Geneva: Nuclear scientists announced on Sunday they have found a way to "trap" for more than 15 minutes elusive antimatter atoms that used to disappear after a
fraction of a second.
That will give scientists at the European Organization for Nuclear Research time to study the atoms properly, in the hope of understanding what happened during the first moments of the universe.
The achievement is a significant improvement on earlier attempts to trap antihydrogen, which like all antimatter has a tendency to disappear before scientists have time to examine it.

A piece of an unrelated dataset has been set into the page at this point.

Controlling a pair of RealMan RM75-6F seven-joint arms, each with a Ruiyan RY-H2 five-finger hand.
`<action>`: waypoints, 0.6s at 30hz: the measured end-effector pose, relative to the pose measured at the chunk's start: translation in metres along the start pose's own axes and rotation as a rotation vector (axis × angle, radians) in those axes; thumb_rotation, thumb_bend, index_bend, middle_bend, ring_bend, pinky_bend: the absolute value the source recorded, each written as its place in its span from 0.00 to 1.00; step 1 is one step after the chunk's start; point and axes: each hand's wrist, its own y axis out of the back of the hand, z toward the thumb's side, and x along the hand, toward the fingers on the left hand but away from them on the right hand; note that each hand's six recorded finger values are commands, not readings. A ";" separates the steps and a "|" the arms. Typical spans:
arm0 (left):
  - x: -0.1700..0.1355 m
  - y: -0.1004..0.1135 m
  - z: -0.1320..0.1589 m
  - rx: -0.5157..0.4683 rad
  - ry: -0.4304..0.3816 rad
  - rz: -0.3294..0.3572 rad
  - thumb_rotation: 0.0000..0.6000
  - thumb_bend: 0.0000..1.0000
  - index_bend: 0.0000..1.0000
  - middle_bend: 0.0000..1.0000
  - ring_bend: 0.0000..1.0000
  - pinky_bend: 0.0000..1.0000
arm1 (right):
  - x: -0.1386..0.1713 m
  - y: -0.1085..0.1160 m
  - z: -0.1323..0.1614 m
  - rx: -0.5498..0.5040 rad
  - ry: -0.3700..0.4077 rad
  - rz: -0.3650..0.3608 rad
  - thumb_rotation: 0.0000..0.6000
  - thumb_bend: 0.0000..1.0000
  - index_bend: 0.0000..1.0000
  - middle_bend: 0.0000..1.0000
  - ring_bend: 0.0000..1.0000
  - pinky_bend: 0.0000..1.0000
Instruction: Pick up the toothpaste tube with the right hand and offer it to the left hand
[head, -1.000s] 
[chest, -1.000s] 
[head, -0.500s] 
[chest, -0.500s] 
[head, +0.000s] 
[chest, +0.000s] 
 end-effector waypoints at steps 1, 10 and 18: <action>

"We went from two-tenths of a second to 1,000 seconds," said American scientist Jeffrey Hangst, a spokesman for the ALPHA research team working at the world`s biggest particle physics lab, known by its French acronym CERN, on the Swiss-French border.
The team improved the efficiency of the antimatter trap by cooling antihydrogen atoms down to less than 0.5 degrees above absolute zero. Their research was published online in the journal Nature Physics.
Hangst said extending the lifetime of antihydrogen means scientists can be sure it has enough time to settle so it can be probed and compared with hydrogen atoms.
The team will begin firing microwaves and then lasers at trapped antihydrogen later this year.
Phillip F. Schewe, a spokesman for the American Institute of Physics, said refining the antimatter trap was a great feat of physics engineering.